Les auteurs déclarent ne pas avoir de conflit d’intérêt en relation avec cet article.


RÉFÉRENCES

  1. BOHAN A, PETER J. Polymyositis and dermatomyositis (first of two parts). N Engl J Med. 1975;292(7):344-7.
  2. CHÉRIN P. Les dermatomyosites. Janvier 2002. [en ligne] disponible sur : http://www.esculape.com/generale/dermatomyosites.htm. Consulté le 24/07/2016.

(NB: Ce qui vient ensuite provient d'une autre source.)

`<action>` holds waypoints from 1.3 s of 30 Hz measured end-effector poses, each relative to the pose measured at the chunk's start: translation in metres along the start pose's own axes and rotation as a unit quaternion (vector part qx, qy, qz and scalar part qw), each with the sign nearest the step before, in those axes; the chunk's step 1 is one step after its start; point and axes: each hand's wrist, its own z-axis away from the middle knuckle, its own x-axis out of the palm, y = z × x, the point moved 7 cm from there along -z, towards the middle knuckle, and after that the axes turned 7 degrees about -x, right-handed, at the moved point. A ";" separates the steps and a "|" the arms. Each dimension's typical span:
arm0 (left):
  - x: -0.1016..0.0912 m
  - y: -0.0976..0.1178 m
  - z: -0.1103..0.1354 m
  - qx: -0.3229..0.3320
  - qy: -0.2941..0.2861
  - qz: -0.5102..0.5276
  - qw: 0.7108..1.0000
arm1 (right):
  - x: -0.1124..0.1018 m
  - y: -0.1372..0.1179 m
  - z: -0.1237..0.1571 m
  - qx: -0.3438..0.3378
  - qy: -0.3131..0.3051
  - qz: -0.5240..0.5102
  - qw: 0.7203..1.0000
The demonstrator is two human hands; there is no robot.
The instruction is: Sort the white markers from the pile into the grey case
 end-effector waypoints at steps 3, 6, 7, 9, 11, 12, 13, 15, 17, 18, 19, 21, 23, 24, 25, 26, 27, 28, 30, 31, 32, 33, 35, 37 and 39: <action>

  3. CHRISTOPHER-STINE L. Neurologists are from Mars. Rheumatologists are from Venus: differences in approach to classifying the idiopathic inflammatory myopathies. Curr Opin Rheumatol. 2010;22(6):623-6.
  4. CLIMENT-ALBALADEJO A, SAIZ-CUENCA E, ROSIQUE-ROMAN J, CABALLERO-RODRIGUEZ J, GALVEZ-MUNOZ J. Dermatomyosite sans atteinte musculaire dans le cadre d’un syndrome des antisynthétases. Rev Rhum. 2002;69(1):80-3.
  5. DALAKAS MC, HOHLFELD R. Polymyositis and dermatomyositis. Lancet. 2003;362(9388):971-82.
  6. TOUMA Z, ARAYSSI T, KIBBI L, MASRI AF. Efficacité du Ritixumab dans le traitement d’une dermatomyosite avec atteinte cardiaque. Rev Rhum. 2008;75(5):471-4.